We walk across to the middle of the green, where the guest captain has just lost the toss. He looks pleased to see Andrew, less pleased that he appears to have brought his girlfriend along.

“Are you both playing?” he asks? We nod. “Yup.”

“Ok fine.”…
…I guess he must have been desperate.

“Have you played before?” - the question very much directed at Andrew.

“A bit at school. Not much.”

“Ok fine.” He doesn’t bother asking me. “Can you cope at number 6 you think?”

He clearly can’t get past the idea that anyone who looks…
…like Andrew must surely possess strokeplay like David Gower. Andrew shrugs. “I guess.”

“Great.” He turns to me. “Will you be ok at number 9?”

Andrew shoots a glance, and for a second I think he’s going to ruin my fun. But he reads my face. “Fine,” I say, wondering how crap…
…their tailenders must be if he’s out them in AFTER me. “That’s fine.”

I walk back and chat to Julie as the game gets underway. The home side have a couple of fair useful bowlers, including an angry-little accountant-looking dude who has some fairly impressive pace, if little…
…in the way of accuracy.

Still, he makes short work of their openers, then hands over to a sly looking spinner and a sweaty but dangerous looking pace guy, who dispatch the middle order for barely double figures.

Poor Andrew is as out of his depth as expected, flailing…
…hopelessly at a handful of deliveries before being clean bowled by the sweatbox, who is nailing the off stump with every ball despite looking like he’s on the verge of a heart attack.

I pad up - in sweaty borrowed pads - with the score on 97. I kinda wish I was wearing a…
…sundress or something to further enhance the incongruity, but I’m in shorts and a T-shirt. My usual.

The home side being Mr angry-accountant back on as I walk to the crease, clearly expecting him to blast through me and the tail-end, without troubling the scorer.

His first…
…delivery is a Harmison-style wide down leg, which I ignore. I consider engaging in some light sledging, but I figure it might dilute the surprise which comes, joyfully, with the very next ball.

He sends it down fast and short, but not short enough. I barely have to change…
…position. I step into it and drive, a beautiful fucking straight drive by any standards, right onto the middle of the bat like I’m Michael fucking Vaughan at his prime.

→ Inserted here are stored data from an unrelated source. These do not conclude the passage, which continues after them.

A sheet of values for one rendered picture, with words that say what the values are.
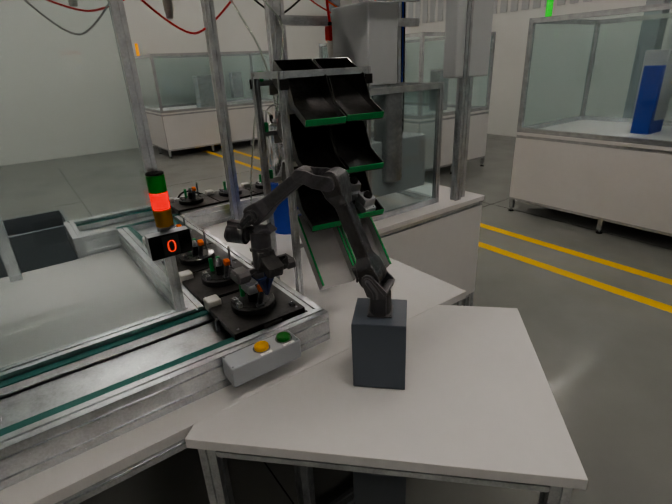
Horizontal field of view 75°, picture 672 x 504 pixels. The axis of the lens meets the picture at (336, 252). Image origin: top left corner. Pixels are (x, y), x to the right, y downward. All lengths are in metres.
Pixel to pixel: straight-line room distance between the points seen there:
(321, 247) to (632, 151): 3.75
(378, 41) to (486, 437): 1.88
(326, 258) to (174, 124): 8.67
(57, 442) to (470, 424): 0.95
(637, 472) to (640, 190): 2.96
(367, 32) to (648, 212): 3.32
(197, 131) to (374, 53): 8.02
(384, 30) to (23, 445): 2.16
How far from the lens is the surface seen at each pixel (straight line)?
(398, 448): 1.11
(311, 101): 1.46
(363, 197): 1.49
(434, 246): 2.73
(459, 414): 1.21
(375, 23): 2.42
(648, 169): 4.83
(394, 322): 1.15
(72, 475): 1.24
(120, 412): 1.24
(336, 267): 1.51
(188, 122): 10.11
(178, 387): 1.26
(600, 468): 2.44
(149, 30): 12.12
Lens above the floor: 1.67
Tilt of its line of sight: 23 degrees down
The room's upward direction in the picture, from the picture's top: 3 degrees counter-clockwise

The ball zings back past Mr Angry, still in the air but he’s far too startled to react, never mind reach…
…it, then zips across the gloriously short-mowed, fielder-free outfield for four.

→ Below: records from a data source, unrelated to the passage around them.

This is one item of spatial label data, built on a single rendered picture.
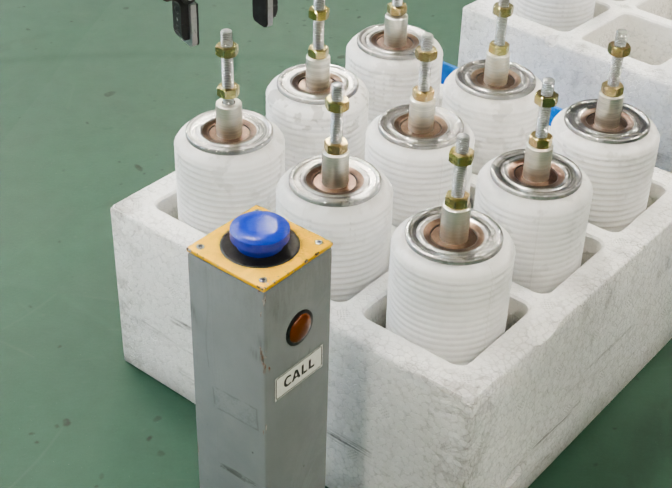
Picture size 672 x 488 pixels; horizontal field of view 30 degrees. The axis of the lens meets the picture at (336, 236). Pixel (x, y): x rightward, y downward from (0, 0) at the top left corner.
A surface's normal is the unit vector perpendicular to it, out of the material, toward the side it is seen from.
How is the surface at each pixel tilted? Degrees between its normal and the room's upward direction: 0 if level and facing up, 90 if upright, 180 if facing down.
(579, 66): 90
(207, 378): 90
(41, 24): 0
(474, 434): 90
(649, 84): 90
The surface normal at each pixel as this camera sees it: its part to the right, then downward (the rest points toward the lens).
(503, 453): 0.77, 0.38
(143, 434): 0.03, -0.82
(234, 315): -0.64, 0.43

“Fuck me,” says the wicketkeeper. I turn around at him and grin. The non-striker walks down for a chat.

“That not beginners luck…?” he asks.

“Nope,” I say, enjoying myself immensely. “Let’s…
…score some runs.”

I put on 78 with the tail. They’re decent players, we rotate the strike sensibly, & though mr angry and mr sweaty are not bad bowlers, they’re tired and weren’t expecting to need anything in reserve. I’m finally caught, last-man, trying to lift the spinner…
…away for six - but I’ve played well. And the best is to come.

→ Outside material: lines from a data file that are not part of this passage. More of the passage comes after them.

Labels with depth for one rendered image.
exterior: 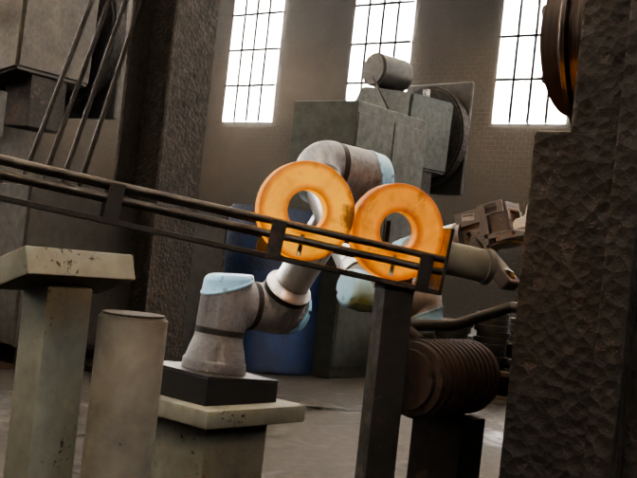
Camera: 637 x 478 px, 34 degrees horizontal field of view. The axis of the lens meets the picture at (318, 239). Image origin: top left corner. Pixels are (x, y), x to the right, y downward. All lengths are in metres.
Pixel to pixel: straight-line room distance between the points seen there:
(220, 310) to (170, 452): 0.34
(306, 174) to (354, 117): 3.98
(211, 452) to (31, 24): 5.08
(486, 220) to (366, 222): 0.38
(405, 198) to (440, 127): 8.50
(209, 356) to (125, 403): 0.62
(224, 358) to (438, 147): 7.89
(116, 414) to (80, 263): 0.28
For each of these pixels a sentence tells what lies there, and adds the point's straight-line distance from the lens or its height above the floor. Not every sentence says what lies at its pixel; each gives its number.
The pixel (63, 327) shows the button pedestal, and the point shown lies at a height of 0.48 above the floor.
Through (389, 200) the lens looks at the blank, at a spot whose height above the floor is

Outside the pavilion, the guest captain is in a state of some excitement. “Can you bowl too? Say you can bowl?”

My smugness knows no bounds at this point. “I’m Indian. Of course I can fucking bowl.”

He throws me…
…the ball, which I catch deliberately and nonchalantly out of my own eyeline. I think I could have married any player on that team at this point.

The home side weren’t bad with the bat. It took me and a nifty little paceman 8 overs and 32 runs to shift their openers, and it…
…wasn’t me that made the breakthrough. But once it was made, I was making hay like a fucking bailing machine. None of the middle-order duffers could play spin. The pitch was hard and grippy and every ball was coming out beautifully… zipping and turning and making me feel like…
…Warney himself as I took 5-8 through their middle order, before the two paceman cleaned up the tail for a glorious 58-run win.

I don’t think I’ve ever enjoyed a game of cricket so much in my life!!

We’ve come home now to get the kids to bed, but Andrew and I have an open.
…invitation to join both teams back in the pub later, where the home team - undeniably the better side but wholly magnanimous in defeat, have offered to buy us both free drinks all night.

An offer I may well be taking them up on.

Told you it was smug. Oh also, I have sunburn!